Monday 10 November 2008

No matter the colour, the chamaleon is still the same...

Rita has apparently changed. She has changed her job, her friends, her entire environment... She has even changed her name AGAIN.

By the end of scene 5, she lets Frank know she has changed her name because "Rita" was only "pretencious crap" and she got to realise that. What, in my opinion and in Frank's too, she doesn't seem to see is that her self is not only in her name. Frank calls after her different names to try to know her new name, though she doesn't answer.

What he wants to make her see, is that even if she changes her name over and over again, she will still be the original "Rita", or actually Susan... He is a bit worried she has ended up loosing the real person who was eager to learn, to become more educated so as to be better.

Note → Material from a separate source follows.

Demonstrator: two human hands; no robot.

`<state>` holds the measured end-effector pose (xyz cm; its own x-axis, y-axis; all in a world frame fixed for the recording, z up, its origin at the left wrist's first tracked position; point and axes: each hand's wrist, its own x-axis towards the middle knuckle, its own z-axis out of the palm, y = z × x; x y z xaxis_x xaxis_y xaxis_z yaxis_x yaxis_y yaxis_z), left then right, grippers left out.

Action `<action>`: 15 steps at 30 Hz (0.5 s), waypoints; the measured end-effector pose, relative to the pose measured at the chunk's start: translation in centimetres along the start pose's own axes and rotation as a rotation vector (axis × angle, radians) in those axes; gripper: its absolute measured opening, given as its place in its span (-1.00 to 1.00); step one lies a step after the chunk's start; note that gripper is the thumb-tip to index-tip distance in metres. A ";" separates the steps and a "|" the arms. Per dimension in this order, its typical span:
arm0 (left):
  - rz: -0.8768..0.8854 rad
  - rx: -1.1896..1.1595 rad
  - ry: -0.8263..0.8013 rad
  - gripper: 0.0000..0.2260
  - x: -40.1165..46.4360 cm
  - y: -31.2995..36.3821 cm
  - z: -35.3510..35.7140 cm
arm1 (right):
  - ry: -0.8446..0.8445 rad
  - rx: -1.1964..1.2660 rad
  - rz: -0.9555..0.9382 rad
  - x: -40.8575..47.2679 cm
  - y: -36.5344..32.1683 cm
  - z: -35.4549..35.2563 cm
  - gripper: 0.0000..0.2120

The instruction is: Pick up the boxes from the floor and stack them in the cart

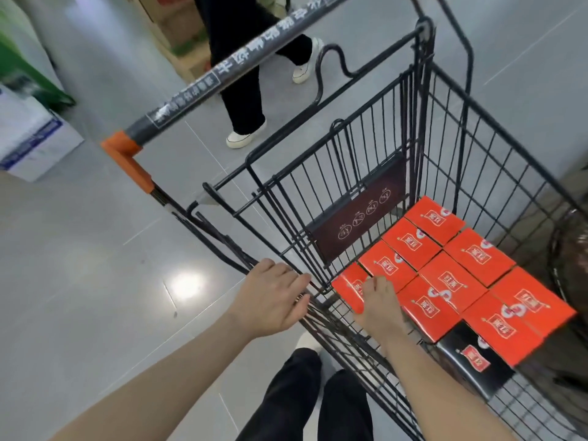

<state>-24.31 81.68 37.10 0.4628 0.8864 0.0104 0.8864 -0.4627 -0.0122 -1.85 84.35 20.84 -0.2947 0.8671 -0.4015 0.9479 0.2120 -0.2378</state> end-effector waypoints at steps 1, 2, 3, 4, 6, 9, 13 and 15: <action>-0.004 0.004 -0.001 -0.61 0.0 -0.1 0.1 | 0.016 0.003 -0.023 0.1 -0.1 0.2 -0.46; -0.006 0.007 -0.004 -0.59 0.0 -0.1 0.2 | 0.023 -0.011 -0.036 0.2 -0.4 0.6 -0.48; -0.005 0.008 -0.004 -0.58 -0.1 -0.2 0.3 | 0.017 -0.031 -0.029 0.3 -0.6 0.9 -0.47; -0.001 0.006 -0.005 -0.58 -0.1 -0.2 0.3 | 0.002 -0.037 -0.009 0.4 -0.7 1.0 -0.45; 0.011 -0.001 -0.022 -0.61 0.0 -0.3 0.2 | -0.036 -0.018 0.014 0.5 -0.6 0.8 -0.46; -0.004 -0.011 -0.077 -0.64 0.1 -0.1 -0.3 | -0.119 0.101 -0.020 0.8 0.1 -1.2 -0.49; -0.164 -0.094 -0.230 -0.56 1.2 0.8 -1.9 | -0.131 0.269 0.017 -0.6 1.2 -6.0 -0.53; -0.198 -0.173 -0.256 -0.52 2.9 0.5 -2.7 | -0.041 0.289 0.041 -1.8 1.9 -8.8 -0.59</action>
<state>-22.46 83.98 39.79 0.2852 0.9238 -0.2553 0.9566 -0.2581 0.1350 1.51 87.18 28.85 -0.2670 0.8524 -0.4497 0.8872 0.0351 -0.4601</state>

I think that along the process of learning, which Rita also saw as a way of self-discovery, somehow she found herself with new interests and lost track of her real goal: LEARN. She has learned a lot about life, though, perhaps in a way that Franks envies.

Monday 3 November 2008

Dear Diary

Beginning of school year,
Mr. Burgess has just informed me he won't follow the instructions I gave him when he took charge of the class. It's outrageous! How dare he contradict my orders?! I shall follow this class very closely, there is no chance this class will come to overcome all its problems...

First term is over,
Though Mr. Burgess's behaviour has been reported to the Board of Education, he has continued to disobey my line-ups... In spite of this, I have notices some unbelievable progress in the students' performance... I may have misjudged them... and Burgess... perhaps he really knew what he had to do...

Test results have arrived,
I have just seen the final tests' results from Mr. Burgess. It's uncanny, incredible...! I'm really out of words... I cannot believe how he did it, but he managed to make this children do their best!... Only a couple of them got Cs , while the rest got As and Bs... Really amazing....

Talking properly

Rita's been a new woman for some time now. She is separated from Denny, she shares a flat with another girl, she speaks her mind with other students, teachers and tutors.

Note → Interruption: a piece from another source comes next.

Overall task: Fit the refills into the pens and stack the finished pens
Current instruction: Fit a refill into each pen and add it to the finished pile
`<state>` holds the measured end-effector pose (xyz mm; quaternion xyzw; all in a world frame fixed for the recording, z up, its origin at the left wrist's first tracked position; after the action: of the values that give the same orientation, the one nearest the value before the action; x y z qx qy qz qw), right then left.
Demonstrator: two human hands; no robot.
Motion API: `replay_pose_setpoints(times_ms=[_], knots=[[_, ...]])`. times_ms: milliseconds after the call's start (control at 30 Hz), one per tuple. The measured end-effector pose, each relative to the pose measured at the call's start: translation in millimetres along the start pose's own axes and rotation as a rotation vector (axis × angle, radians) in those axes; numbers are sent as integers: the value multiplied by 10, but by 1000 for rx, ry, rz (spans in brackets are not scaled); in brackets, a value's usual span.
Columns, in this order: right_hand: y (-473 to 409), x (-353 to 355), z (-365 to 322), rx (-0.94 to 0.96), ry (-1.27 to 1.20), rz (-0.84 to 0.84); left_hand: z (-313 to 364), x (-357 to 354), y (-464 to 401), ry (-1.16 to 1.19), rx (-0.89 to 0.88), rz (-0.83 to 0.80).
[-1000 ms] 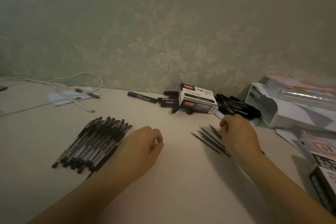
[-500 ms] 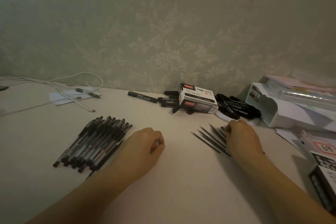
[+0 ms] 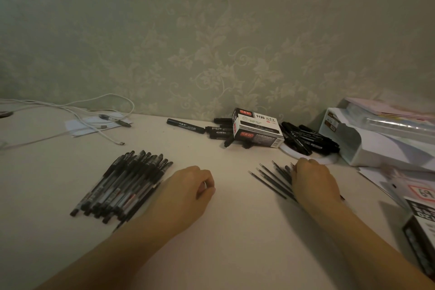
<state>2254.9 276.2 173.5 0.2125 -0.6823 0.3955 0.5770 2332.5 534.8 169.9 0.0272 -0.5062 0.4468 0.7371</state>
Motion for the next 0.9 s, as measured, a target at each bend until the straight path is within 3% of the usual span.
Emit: replay_pose_setpoints(times_ms=[433,500,600,633,767,900], knots=[[32,54,-60,34,-1,-39,-3,-1,4,9,6,-4],[31,173,-87,35,-41,27,0,4,2,13,7,2],[65,459,-206,85,-317,218,18,28,-8,60,13,31],[70,503,-258,100,-473,207,30,39,-11,87,13,46],[183,340,-625,47,-1194,-203,112,66,-11,248,13,63],[394,55,-862,43,-1479,-368,196,-20,18,431,25,-28]])
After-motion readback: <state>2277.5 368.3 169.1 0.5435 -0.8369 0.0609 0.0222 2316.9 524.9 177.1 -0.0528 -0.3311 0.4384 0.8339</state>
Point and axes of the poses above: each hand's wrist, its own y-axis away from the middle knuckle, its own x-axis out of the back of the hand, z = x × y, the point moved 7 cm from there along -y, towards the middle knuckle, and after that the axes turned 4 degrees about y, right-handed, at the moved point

Following this new trend, Rita follows her flat mate's advice and decides she needs to "speak properly" to go with this new "her". She claims she's been herself by using this peculiar voice and avoiding her normal jargon. She pronunces every single syllable and doesn't cut up words. According to her, speaking this way she is being her true self. She means that she doesn't want to use her normal, ugly voice now that she is a different person.

I think she doesn't need to disguise her voice to show she has changed. Being able to speak her mind making sense of what she says, something she was always able to do, is more than enough to show she is different. She is a new person, altough she remains being herself.

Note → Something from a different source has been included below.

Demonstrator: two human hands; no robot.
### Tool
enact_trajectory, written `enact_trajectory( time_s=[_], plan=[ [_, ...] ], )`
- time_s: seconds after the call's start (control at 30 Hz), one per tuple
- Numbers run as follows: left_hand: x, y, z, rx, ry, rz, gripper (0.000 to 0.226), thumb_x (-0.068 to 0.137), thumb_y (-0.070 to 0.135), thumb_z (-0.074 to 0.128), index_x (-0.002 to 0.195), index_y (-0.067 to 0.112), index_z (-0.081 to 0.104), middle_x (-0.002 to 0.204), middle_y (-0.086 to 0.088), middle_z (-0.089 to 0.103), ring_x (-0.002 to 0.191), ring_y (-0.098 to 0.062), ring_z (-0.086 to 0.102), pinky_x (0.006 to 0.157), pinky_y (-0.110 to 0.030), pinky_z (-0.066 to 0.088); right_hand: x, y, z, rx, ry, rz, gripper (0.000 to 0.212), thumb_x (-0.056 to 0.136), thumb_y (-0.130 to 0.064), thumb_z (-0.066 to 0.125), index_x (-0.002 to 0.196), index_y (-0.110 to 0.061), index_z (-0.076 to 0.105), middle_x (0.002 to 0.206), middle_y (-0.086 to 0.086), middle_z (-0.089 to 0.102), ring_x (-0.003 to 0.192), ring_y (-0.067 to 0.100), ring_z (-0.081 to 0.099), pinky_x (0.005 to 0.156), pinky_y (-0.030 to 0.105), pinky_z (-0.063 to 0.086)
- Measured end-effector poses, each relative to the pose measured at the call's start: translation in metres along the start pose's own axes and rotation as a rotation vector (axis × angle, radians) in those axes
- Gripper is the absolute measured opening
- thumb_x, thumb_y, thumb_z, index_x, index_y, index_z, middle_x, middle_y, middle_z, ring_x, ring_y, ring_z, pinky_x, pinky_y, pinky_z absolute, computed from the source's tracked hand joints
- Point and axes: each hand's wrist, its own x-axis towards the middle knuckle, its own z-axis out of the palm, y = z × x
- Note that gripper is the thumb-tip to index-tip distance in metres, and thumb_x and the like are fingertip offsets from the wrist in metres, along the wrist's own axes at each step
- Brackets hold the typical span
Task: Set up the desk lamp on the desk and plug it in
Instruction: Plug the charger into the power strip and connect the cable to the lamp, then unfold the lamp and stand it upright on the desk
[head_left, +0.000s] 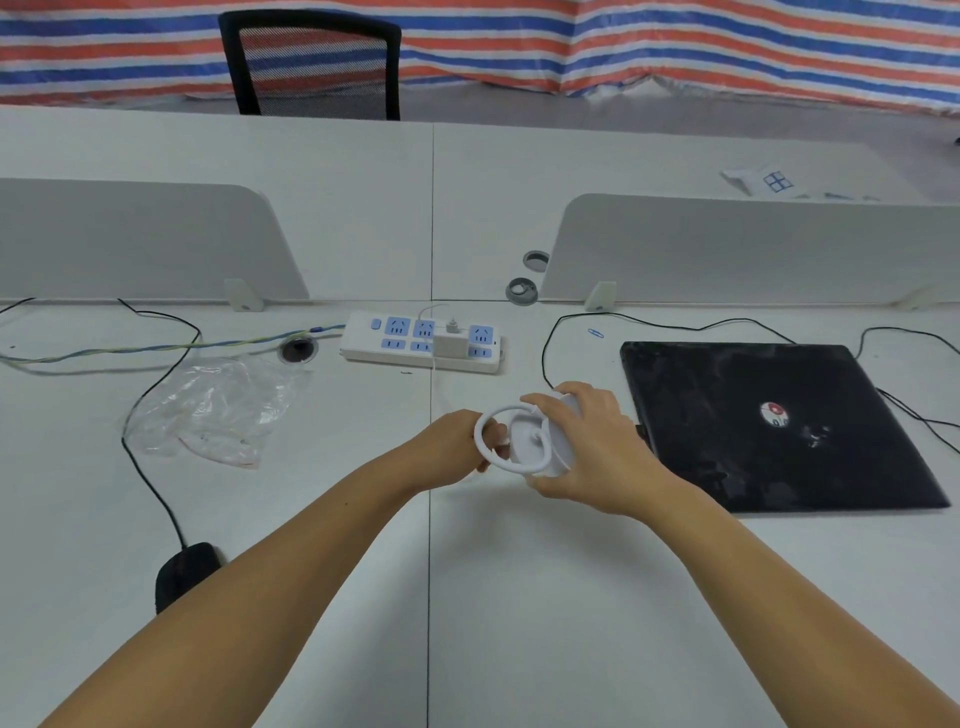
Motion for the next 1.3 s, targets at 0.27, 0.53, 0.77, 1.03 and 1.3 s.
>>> enact_trajectory(
  time_s=[0.27, 0.53, 0.77, 1.03, 1.3],
  plan=[
    [0.023, -0.059, 0.027, 0.228, 0.312, 0.009, 0.032, 0.097, 0.009, 0.036, 0.122, 0.009, 0.058, 0.118, -0.01, 0.059, 0.108, -0.024, 0.054, 0.092, -0.03, 0.042, 0.024, 0.048, 0.041, -0.001, -0.174, 0.134, 0.085, 0.071, -0.053, 0.07, 0.142, -0.037, 0.027, 0.144, 0.004, 0.028, 0.129, 0.029, 0.029, 0.103, 0.045, 0.037],
    [0.029, -0.079, 0.047, 0.675, 0.399, 0.285, 0.033, 0.082, 0.016, 0.04, 0.093, 0.018, 0.071, 0.09, 0.002, 0.068, 0.088, -0.016, 0.064, 0.104, -0.052, 0.041, 0.035, 0.066, 0.068, -0.024, -0.227, 0.146, 0.086, 0.071, -0.055, 0.068, 0.144, -0.039, 0.025, 0.149, 0.004, 0.024, 0.136, 0.029, 0.022, 0.106, 0.047, 0.033],
    [0.04, -0.08, 0.07, 0.932, 0.214, 0.469, 0.033, 0.083, 0.028, 0.044, 0.094, 0.011, 0.07, 0.103, -0.004, 0.072, 0.105, -0.022, 0.065, 0.11, -0.052, 0.018, 0.036, 0.076, 0.058, 0.014, -0.341, 0.178, 0.11, 0.07, -0.058, 0.07, 0.148, -0.041, -0.006, 0.16, 0.003, -0.002, 0.148, 0.027, -0.002, 0.115, 0.054, 0.019],
    [0.09, -0.06, 0.095, 0.936, 0.022, 0.223, 0.093, 0.08, 0.072, 0.018, 0.148, 0.009, 0.019, 0.157, -0.007, 0.021, 0.146, -0.025, 0.017, 0.116, -0.054, -0.007, 0.044, 0.07, 0.052, 0.026, -0.347, 0.251, 0.097, 0.072, -0.048, 0.074, 0.147, -0.028, 0.017, 0.146, 0.009, 0.024, 0.132, 0.032, 0.03, 0.101, 0.043, 0.04],
    [0.101, -0.049, 0.107, 0.855, 0.047, 0.127, 0.09, 0.085, 0.068, 0.025, 0.149, 0.014, -0.008, 0.16, -0.008, -0.009, 0.147, -0.023, -0.013, 0.116, -0.054, -0.007, 0.054, 0.071, 0.052, 0.008, -0.334, 0.224, 0.084, 0.075, -0.036, 0.071, 0.144, -0.029, 0.023, 0.142, 0.012, 0.027, 0.125, 0.036, 0.031, 0.1, 0.046, 0.041]
  ],
)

Ch... ch.. CHANGES!! Face the strange...

Rita's last words in this scene refer to William Blake's work "Songs of Innocence and Experience". Rita is back from summer school and shows a drastic change from the Rita in the last scene. She is restless, more positive; she is free of inhibitions and wants to transmit Frank her new attitude, renewed after being in London.

By mentioning innocence and experience, the author is refering to Rita and Frank. Rita is the young, naif and inocent girl who had wished to change her life, and apparently has done so. Frank is the mature, experienced man who was to help her change. Now Rita has changed too much in Frank's view. He thinks she has achieved her goal of changing her life, and he is afraid he'll loose her as she doen't need him anymore to learn how to be a better person.

Doing better

When Rita's mother says "we could sing better songs than those", Rita realises she is not the only one in her family who wishes could change herself. She understands her mother also longs or had once longed for the opportunity to change herself and her lifestyle.

This shows that even people who seem happy about their lives sometimes wish they were better or different somehow. By defying her reality and wanting something more, Rita shows everyone what many people would like to do: being herself and doing whatever is necessary to become someone better, in her case, through getting an education.